Why do so many of my students use incorrect names for various polygons? They claim that they are merely recalling what they have been taught; maybe this is so, maybe not. I suppose there are two major possibilities:

- They are
*remembering*incorrectly. - They really were
*taught*incorrectly.

Since this is Weston, I would prefer to believe it’s #1…but I have to admit that it might be #2, even in Weston.

Of course we shouldn’t just throw around the claim that certain names are incorrect without producing an argument for what the *correct* names are. Some of my students want to look in Wikipedia or count Google hits, but those methods lead to popularity contests, not truths. As I said in an earlier post, you can usually trust Wikipedia for mathematical information, but names occupy a middle ground between math and English, so Wikipedia is less reliable in this case than with pure math. As a better starting point, here is Wolfram Mathworld’s reasonably authoritative list of names for polygons with *n *sides:

n |
polygon |

2 | digon |

3 | triangle (trigon) |

4 | quadrilateral (tetragon) |

5 | pentagon |

6 | hexagon |

7 | heptagon |

8 | octagon |

9 | nonagon (enneagon) |

10 | decagon |

11 | hendecagon (undecagon) |

12 | dodecagon |

13 | tridecagon (triskaidecagon) |

14 | tetradecagon (tetrakaidecagon) |

15 | pentadecagon (pentakaidecagon) |

16 | hexadecagon (hexakaidecagon) |

17 | heptadecagon (heptakaidecagon) |

18 | octadecagon (octakaidecagon) |

19 | enneadecagon (enneakaidecagon) |

20 | icosagon |

30 | triacontagon |

40 | tetracontagon |

50 | pentacontagon |

60 | hexacontagon |

70 | heptacontagon |

80 | octacontagon |

90 | enneacontagon |

100 | hectogon |

10000 | myriagon |

Let’s see what we can do with this list. I make the following observations:

- The very existence of a two-sided polygon sounds doubtful to most people. We’ll discuss this one below.
- Three- and four-sided polygons, being the most common ones, commonly have Latin names (
*triangle*and*quadrilateral*), even though there are also alternative Greek names, which are very rarely used. - All other polygons have Greek names. Therefore nobody ever calls a six-sided polygons
*sexagon*or*sextagon,*and nobody calls a seven-sided polygon*septagon,*no matter what my students claim. - For some mysterious reason, the 11-sided polygon is listed here not only as
*hendecagon*(the correct name, from the Greek*hendeca*, meaning*11*), but also with an incorrect alternative Latin-Greek name,*undecagon*. I see no reason to do this.
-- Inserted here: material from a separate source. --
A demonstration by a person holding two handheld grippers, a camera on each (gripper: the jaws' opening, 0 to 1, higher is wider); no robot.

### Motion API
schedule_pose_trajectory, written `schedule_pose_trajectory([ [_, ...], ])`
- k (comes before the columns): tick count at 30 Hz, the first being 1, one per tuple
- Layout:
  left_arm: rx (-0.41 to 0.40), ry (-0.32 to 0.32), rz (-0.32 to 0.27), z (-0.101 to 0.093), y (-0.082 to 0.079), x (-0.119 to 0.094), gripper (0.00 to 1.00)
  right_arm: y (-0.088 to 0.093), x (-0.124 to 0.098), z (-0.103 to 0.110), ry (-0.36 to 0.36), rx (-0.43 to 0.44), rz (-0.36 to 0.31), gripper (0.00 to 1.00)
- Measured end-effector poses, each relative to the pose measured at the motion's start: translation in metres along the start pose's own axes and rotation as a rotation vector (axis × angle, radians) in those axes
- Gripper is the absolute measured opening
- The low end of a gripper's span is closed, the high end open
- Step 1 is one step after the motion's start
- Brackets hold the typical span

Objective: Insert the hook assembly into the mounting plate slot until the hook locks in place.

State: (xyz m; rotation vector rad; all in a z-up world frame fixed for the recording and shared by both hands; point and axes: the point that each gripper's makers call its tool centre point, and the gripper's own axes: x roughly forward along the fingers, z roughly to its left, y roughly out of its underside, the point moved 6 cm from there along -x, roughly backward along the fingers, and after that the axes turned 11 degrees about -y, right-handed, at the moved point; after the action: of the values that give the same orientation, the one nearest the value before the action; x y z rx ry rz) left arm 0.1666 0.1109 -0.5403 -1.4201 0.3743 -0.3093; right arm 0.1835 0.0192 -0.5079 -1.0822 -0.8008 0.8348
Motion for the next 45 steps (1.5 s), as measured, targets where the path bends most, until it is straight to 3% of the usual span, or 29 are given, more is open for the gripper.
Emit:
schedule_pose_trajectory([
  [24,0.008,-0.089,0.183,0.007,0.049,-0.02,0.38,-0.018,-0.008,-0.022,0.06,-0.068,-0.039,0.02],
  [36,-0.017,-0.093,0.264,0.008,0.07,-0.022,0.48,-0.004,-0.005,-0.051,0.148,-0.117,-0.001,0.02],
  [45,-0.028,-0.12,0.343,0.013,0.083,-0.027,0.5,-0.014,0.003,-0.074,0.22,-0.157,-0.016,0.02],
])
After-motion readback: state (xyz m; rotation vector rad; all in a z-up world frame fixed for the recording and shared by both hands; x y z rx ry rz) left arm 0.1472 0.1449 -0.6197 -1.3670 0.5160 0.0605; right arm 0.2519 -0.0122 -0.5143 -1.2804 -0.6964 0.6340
In fact, another Wolfram Mathworld page makes this observation: - Somewhat similarly, but worse, the 9-sided polygon is listed in both the Greek form,
*enneagon,*and the hybrid,*nonagon*— but here Mathworld oddly prefers the Latin-Greek hybrid to the pure Greek. On their other page, however, they make this observation:

A hendecagon is an 11-sided polygon, also variously known as the undecagon or unidecagon. The term “hendecagon” is preferable to the other two since it uses the Greek prefix and suffix instead of mixing a Roman prefix and Greek suffix.

The nonagon, also known as an enneagon, is a 9-sided polygon. Although the term “enneagon” is perhaps preferable (since it uses the Greek prefix and suffix instead of the mixed Roman/Greek nonagon), the term “nonagon,” which is simpler to spell and pronounce, is used in this work.

Even though counting Google hits is a useless way to decide these issues, let’s check them out just for fun:

- 14,900 hits for “hendecagon”; 12,400 for “undecagon.” Hooray!
- 18,400 hits for “enneagon”; 69,500 for “nonagon.” Boo, hiss!

Oh — I also promised a discussion of two-sided polygons, didn’t I? Most people think they don’t exist, so they don’t need to be named. (Unicorns don’t exist, but they still have a name. Hmm….) Actually, however, they do exist: for example, start at the North Pole, draw a line segment along the prime meridian until it reaches the South Pole, and then draw another line segment from the North Pole along the 90° longitude line, also stopping at the South Pole. Voilà: a two-sided polygon! You may think I’ve cheated, since this polygon exists on the surface of a sphere, not on a plane, but it might be worth imagining that you lived on the surface of a sphere, not on a plane… Anyway, I’ve never heard the term *digon* before; I’ve seen *biangle* and *bigon,* however. Be sure to pronounce *bigon* with a long *i, *and think of the famous saying, “Let bigons be bigons.” Again we can check Google hits, useless though it may be: 14,600 hits for “digon,” 487 for “biangle,” and 7,330 for “bigon.” Even though “biangle” loses the popularity contest, I suspect that it’s the best choice, since it’s consistent with the general principle: **use Latin names for polygons with four sides or fewer, Greek names for those with more than four sides, and hybrid names for none**.